DATA SHOWN START
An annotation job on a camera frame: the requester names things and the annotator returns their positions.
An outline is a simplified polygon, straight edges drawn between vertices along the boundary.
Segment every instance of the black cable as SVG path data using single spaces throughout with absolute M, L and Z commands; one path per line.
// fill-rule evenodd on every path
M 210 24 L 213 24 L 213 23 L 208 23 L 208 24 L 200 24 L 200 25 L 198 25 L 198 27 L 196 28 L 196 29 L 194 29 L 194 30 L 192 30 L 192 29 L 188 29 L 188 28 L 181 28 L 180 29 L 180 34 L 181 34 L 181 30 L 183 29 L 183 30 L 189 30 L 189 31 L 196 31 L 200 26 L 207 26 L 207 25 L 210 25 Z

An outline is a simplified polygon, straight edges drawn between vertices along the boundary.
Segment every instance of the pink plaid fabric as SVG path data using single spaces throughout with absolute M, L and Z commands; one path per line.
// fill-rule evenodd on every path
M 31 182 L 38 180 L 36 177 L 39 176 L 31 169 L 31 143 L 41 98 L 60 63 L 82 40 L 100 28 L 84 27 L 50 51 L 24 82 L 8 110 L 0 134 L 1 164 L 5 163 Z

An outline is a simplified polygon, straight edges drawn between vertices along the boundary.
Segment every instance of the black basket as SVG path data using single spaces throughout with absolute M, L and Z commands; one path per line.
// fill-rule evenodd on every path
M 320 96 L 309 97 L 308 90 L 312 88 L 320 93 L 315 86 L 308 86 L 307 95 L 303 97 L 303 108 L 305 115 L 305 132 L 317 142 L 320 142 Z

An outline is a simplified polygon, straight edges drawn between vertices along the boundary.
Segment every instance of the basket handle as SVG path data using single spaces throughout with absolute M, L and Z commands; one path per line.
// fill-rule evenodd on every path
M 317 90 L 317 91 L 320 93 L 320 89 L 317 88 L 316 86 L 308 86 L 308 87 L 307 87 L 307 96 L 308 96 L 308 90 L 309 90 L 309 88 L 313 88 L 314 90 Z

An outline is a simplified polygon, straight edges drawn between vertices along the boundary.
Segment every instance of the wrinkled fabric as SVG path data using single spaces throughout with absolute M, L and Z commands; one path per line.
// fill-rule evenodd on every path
DATA SHOWN END
### PROMPT:
Your response should contain each line of the entries above that holds the string "absolute".

### RESULT OF THE EXERCISE:
Segment every instance of the black cable as SVG path data using single spaces throughout with absolute M, L and Z commands; one path per line.
Segment every instance of the pink plaid fabric as SVG path data using single spaces throughout with absolute M, L and Z commands; one path per line.
Segment every instance of the black basket as SVG path data using single spaces throughout with absolute M, L and Z commands; one path per line.
Segment every instance of the basket handle as SVG path data using single spaces throughout with absolute M, L and Z commands; one path per line.
Segment every instance of the wrinkled fabric as SVG path data using single spaces throughout with absolute M, L and Z commands; one path per line.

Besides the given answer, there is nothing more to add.